Israeli President Shimon Peres pays his respect after laying a wreath by a monument at Jasenovac World War II concentration camp on July 25, 2010. Israeli President Shimon Peres ends today a three-day visit to Croatia. AFP PHOTO
Photo: AFP Copyright 2010
JASENOVAC (AFP)---Israeli President Shimon Peres on Sunday paid tribute to thousands of victims killed by Croatia's pro-Nazi regime during World War II at the notorious Jasenovac concentration camp.
"As a Jewish president clearly I cannot come to this place without being moved to the depth of my bones. I cannot be neither quiet nor neutral," Peres said speaking under a flower-shaped monument for the victims.
"This camp is different from other camps in several ways.
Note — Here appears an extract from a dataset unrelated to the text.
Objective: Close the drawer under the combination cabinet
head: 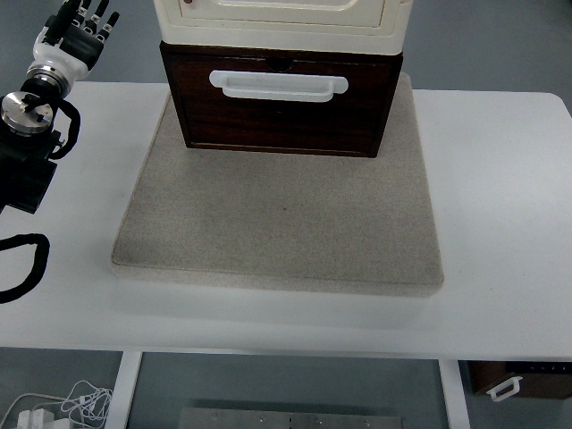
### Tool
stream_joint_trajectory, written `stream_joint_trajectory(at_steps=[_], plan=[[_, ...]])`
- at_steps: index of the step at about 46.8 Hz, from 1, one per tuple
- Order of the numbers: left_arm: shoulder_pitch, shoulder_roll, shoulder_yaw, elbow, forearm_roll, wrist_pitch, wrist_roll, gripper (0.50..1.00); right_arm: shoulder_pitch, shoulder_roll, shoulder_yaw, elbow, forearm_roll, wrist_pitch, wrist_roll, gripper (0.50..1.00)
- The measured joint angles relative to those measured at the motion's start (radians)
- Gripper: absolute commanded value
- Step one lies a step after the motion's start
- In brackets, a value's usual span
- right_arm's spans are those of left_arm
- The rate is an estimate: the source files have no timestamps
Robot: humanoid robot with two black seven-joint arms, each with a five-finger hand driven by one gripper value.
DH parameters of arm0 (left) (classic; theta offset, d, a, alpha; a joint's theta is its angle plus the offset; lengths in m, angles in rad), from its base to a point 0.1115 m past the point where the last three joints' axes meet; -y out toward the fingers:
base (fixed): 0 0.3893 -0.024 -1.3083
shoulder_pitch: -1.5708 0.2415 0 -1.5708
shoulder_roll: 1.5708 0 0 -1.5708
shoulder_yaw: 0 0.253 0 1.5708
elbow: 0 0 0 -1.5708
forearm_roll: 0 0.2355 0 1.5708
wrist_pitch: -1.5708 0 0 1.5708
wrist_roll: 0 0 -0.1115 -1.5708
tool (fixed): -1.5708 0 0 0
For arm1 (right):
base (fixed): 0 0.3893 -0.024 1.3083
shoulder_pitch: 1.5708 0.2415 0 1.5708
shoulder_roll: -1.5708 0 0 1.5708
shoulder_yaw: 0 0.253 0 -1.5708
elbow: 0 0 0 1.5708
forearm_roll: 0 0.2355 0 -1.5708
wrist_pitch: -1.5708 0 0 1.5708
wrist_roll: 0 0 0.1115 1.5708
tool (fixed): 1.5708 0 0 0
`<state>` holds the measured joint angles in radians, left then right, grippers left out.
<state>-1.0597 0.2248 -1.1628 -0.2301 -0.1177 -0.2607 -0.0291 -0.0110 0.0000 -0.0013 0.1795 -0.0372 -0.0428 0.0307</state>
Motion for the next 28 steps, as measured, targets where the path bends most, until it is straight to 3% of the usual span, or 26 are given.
stream_joint_trajectory(at_steps=[28], plan=[[0.007, -0.054, 0.0, -0.012, -0.011, -0.004, -0.004, 0.994, 0.0, 0.0, 0.001, 0.0, 0.0, 0.0, 0.0, 0.952]])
One, because the victims are not necessarily just Jewish.... The second difference is the way they killed people -- hammers, knives and stones," he said.
It was a "demonstration of sheer sadism," he added.
The number of people killed in Jasenovac -- mostly Serbs, followed by Jews, Roma and anti-fascist Croatians -- is disputed. They vary from tens of thousands to 700,000 according to Serbian figures.
A Jewish prayer was also held at the site of the camp, known as 'Croatia's Auschwitz', some 100 kilometers (60 miles) southeast of the capital Zagreb. The camp was set up in mid-1941 by the pro-Nazi regime and later dismantled in April 1945.
Peres stressed the need to educate future generations about the Holocaust "to save our children" from experiencing a repetition of such a crime.
"But I'm proud that the two of us are trying to raise a civilisation of humanity, a civilisation of respect for human lives," said Peres, accompanied by his Croatian counterpart Ivo Josipovic.
Josipovic said Jasenovac was a place where people must face "a past that was difficult and painful."
"We have to learn lessons from the past in order that our tomorrow be better and that the atrocities that happened here and elsewhere do not repeat again," the Croat head of state said.
"Thank you for being with us here today to pay tribute to the victims, thank you that with your presence here you have also helped us to face our past," Josipovic told Peres
The two presidents also visited the Jasenovac camp memorial museum and laid wreaths at the monument.
Peres, wrapping up a three-day visit to Croatia, is the second Jewish head of state to have visited the camp. In 2003, then Israeli president Moshe Katsav also went to Jasenovac.
Relations between Croatia and Israel were strained during the 1990s rule of the late autocratic Croatian president Franjo Tudjman. Israel had accused him of failing to make a strong denunciation of the country's pro-Nazi Ustasha regime.
An estimated 75 percent of Croatia's 40,000 Jews were murdered by the Ustasha.
The ties between the two countries have improved since Tudjman's death in 2000.
Peres stressed on Friday that Israelis "look upon Croatia as a friend not
just as a country."
Israel has the "highest regard" for the Croatian people and the country's "decision not to repeat the tragedies of the past but to introduce a new way of living and hoping together," he said.